Exclusive research from The Share Centre, with responses from over 1,500 personal investors, reveals that an increasing number of people would change their vote if the EU referendum was held again today knowing what they know now. In fact, nearly 8% of personal investors would switch their vote. The real surprise though is that despite the continued uncertainty surrounding the final Brexit agreement, more than double the proportion would switch from Remain to now vote Leave (5%) than would switch from Leave to Remain (2%). This shift could be related to the performance of the market which has risen steadily since the EU Referendum result and personal investors may therefore feel more confident that their investments would not suffer as much as perhaps they had anticipated.
The analysis also reveals that personal investors have suffered a dramatic loss in confidence in Theresa May’s ability to negotiate a good Brexit deal. At present, less than one in five (19%) have confidence in the Prime Minister when asked about her ability to deliver a strong Brexit – a number which has significantly fallen from 80% immediately after the referendum and 66% in July of 2017 when The Share Centre previously posed the same question to personal investors.

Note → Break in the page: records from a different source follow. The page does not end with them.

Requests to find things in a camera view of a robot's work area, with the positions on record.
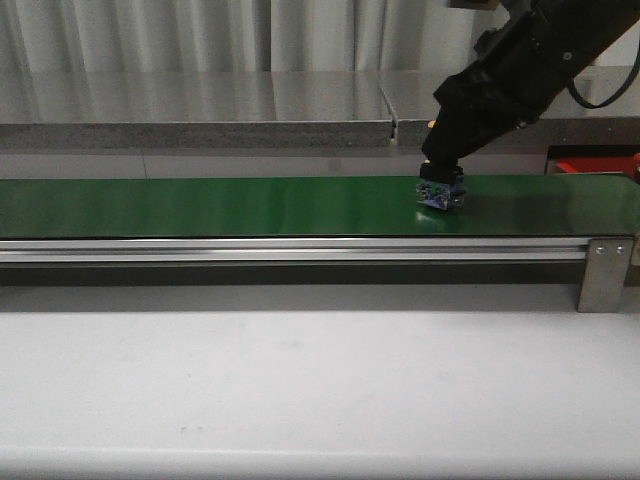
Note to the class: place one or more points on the grey stone counter slab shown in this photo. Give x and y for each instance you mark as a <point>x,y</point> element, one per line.
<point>178,110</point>

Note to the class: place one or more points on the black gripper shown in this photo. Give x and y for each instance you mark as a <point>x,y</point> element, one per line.
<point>520,69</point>

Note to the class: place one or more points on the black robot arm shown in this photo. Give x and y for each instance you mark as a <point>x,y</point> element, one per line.
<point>616,18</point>

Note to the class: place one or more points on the aluminium conveyor frame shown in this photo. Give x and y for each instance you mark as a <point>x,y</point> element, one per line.
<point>309,249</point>

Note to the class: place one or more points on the yellow button edge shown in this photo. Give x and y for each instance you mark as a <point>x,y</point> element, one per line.
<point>441,183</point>

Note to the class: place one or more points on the white pleated curtain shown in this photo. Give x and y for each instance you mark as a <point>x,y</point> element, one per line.
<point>238,36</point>

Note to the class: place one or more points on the steel conveyor support bracket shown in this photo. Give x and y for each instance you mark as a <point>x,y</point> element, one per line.
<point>606,267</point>

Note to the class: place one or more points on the red plastic tray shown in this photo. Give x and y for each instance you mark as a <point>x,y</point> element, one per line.
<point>600,164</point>

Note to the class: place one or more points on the green conveyor belt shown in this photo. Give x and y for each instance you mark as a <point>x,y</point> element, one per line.
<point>570,205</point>

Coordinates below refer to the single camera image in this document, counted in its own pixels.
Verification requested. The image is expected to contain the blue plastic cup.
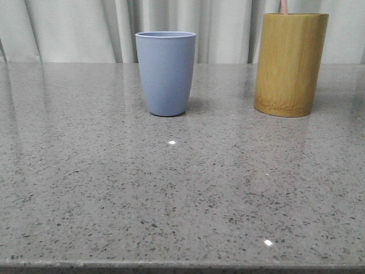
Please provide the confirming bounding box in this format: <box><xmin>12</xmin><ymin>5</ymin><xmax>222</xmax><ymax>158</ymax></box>
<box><xmin>135</xmin><ymin>31</ymin><xmax>196</xmax><ymax>117</ymax></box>

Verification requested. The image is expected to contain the bamboo cylinder holder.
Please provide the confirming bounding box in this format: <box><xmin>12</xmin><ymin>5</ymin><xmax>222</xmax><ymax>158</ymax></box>
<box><xmin>254</xmin><ymin>14</ymin><xmax>329</xmax><ymax>117</ymax></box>

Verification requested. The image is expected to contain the grey white curtain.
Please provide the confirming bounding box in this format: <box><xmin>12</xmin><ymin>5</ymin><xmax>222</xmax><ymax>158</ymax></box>
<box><xmin>0</xmin><ymin>0</ymin><xmax>365</xmax><ymax>65</ymax></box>

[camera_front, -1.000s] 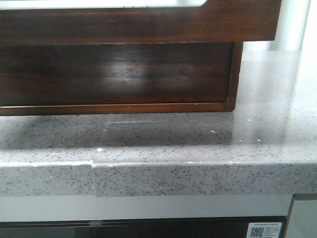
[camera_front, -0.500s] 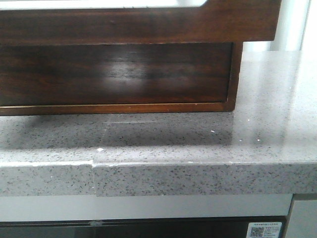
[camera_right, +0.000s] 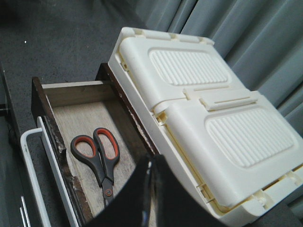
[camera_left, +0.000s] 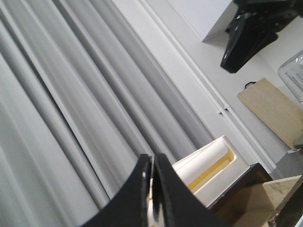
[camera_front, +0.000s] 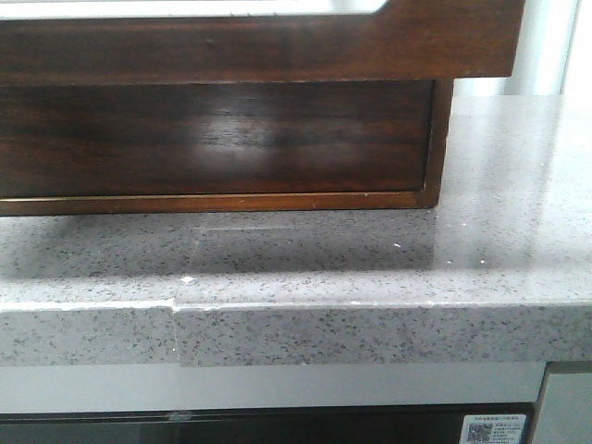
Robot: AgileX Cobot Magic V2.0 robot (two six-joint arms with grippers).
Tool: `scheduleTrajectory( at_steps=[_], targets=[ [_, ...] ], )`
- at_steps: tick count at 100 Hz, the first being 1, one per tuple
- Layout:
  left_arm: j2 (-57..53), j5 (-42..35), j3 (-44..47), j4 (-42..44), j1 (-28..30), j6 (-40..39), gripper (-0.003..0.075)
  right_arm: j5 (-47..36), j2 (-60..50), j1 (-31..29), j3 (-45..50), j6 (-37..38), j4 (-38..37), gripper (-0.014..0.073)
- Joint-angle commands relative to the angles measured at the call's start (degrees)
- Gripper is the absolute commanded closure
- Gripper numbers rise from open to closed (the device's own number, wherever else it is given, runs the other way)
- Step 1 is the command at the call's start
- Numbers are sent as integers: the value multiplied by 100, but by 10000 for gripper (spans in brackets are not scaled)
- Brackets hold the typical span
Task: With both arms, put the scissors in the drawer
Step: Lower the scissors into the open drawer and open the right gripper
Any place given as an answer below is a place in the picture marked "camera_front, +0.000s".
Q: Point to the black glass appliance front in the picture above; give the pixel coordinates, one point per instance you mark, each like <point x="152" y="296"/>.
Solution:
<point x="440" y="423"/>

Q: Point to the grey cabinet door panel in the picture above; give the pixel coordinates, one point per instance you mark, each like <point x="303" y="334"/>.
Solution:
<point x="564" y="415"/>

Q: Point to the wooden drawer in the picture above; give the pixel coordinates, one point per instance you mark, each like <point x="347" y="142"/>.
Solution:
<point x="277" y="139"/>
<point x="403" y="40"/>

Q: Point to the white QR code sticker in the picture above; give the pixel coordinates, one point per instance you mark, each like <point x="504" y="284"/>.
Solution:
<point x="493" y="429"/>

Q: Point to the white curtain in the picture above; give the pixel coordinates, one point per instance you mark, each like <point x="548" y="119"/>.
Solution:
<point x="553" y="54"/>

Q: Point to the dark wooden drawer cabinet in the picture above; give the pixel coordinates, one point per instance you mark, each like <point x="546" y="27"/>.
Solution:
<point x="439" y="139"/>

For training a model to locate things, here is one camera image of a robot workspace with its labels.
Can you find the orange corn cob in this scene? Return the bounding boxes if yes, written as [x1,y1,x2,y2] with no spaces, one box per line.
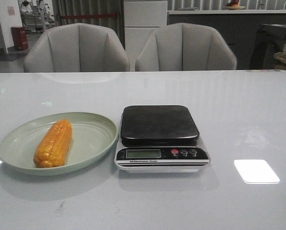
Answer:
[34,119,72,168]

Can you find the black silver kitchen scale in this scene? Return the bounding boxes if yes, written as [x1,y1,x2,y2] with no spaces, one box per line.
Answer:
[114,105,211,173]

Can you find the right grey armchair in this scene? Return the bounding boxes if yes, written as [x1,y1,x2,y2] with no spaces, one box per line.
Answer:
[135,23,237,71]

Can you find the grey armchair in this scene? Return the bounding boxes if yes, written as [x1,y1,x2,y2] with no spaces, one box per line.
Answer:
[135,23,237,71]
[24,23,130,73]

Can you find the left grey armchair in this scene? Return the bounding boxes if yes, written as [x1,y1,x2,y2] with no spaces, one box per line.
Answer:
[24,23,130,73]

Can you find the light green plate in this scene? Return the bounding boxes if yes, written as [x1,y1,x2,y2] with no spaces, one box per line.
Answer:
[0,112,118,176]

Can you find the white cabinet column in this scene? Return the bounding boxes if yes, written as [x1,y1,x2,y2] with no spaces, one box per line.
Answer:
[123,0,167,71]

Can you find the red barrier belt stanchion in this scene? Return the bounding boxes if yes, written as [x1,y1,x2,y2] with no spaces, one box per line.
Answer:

In regards to the ongoing negotiations, personal investors were evenly split on whether the Government should be negotiating to stay in a Customs Union arrangement. However, interestingly, nearly two thirds (63%) believe that this would not satisfy the overall result of the referendum. Furthermore, investors were evenly split on whether having a Customs Union arrangement will or will not have a negative impact on the economy, with as many investors believing other trade deals will outweigh any negative impact as compared to those who believe the negative impacts of failing to negotiate such an arrangement will dominate.